At Bell Labs, researchers were threading glass with light, their work on fiber optics promising to rewire the world's communication networks. And in a nondescript living room, Ralph Baer hunched over his "Brown Box," the first home video game console, unknowingly birthing an industry that would massage our entertainment, our social interactions, and even our concept of reality itself.10
Each of these innovations was more than just a new gadget or discovery. They were new mediums, each massaging our world in ways both subtle and profound. The MOSFET transistors being perfected in 1967 would shrink computers from room-sized behemoths to pocket-sized companions. Fiber optics would collapse global distances, making McLuhan's "global village" a tangible reality.

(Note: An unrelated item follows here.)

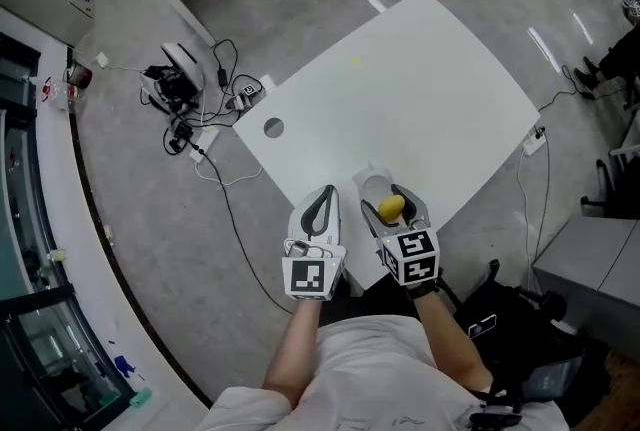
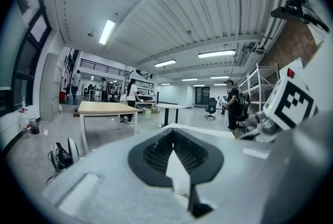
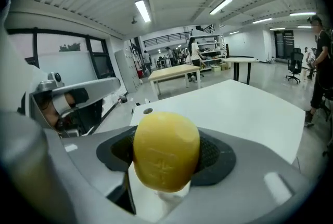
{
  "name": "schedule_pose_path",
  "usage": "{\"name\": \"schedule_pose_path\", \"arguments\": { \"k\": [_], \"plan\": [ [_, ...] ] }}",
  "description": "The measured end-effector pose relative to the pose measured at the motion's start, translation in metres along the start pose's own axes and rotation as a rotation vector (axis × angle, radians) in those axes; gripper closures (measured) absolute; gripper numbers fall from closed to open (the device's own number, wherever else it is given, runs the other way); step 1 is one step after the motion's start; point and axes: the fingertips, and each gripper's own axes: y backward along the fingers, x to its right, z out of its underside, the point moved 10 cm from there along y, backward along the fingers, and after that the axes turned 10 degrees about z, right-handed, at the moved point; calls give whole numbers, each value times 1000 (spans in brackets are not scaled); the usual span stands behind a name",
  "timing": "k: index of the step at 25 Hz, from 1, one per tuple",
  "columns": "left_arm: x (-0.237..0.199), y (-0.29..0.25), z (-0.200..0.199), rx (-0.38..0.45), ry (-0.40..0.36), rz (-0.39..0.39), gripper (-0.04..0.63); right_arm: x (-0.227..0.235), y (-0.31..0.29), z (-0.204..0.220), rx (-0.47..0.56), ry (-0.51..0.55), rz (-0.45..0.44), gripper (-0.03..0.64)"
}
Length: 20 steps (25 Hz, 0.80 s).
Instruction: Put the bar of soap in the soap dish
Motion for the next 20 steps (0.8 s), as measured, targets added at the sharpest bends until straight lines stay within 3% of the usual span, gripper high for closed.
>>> {"name": "schedule_pose_path", "arguments": {
  "k": [10,20],
  "plan": [
    [4,6,21,-104,55,-62,594,5,-40,30,-142,61,25,325],
    [4,-7,27,-125,59,-57,594,2,-64,24,-145,135,36,325]
  ]
}}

But even as these tangible technologies were reshaping our physical world, other visionaries were quietly laying the groundwork for a revolution in how we process and understand information itself. Just a year earlier, in 1966, Ross Quillian had introduced his Semantic Web and SYNTHEX project, pioneering concepts of network-based knowledge representation. Quillian's work, though less publicized than McLuhan's, was equally prescient. It foreshadowed a world where information would flow not just through physical wires and transistors, but through vast, interconnected webs of meaning and context. This vision aligned perfectly with McLuhan's notion of technology as an extension of human cognition, hinting at a future where the medium wouldn't just massage our external reality, but our very thought processes.
As McLuhan wrote, "Societies have always been shaped more by the nature of the media by which men communicate than by the content of the communication." In 1967, these new media were reshaping society at a dizzying pace. The content - be it war footage from Vietnam, psychedelic rock from San Francisco, or the beeps of a pulsar from deep space - was almost secondary to the transformative power of the mediums themselves.
The year 1967 stood at the cusp of a new era, one where the boundaries between human and machine, between reality and simulation, would increasingly blur. As the world grappled with age-old conflicts and societal upheavals, the seeds of a digital revolution were being sown.
McLuhan's massage was just beginning, and the fingertips of technology were only starting to work their way into the knots of human existence. The real deep tissue massage of the Information Age was yet to come, but 1967 had set the table, laid out the oils, and dimmed the lights. The future was ready for its appointment.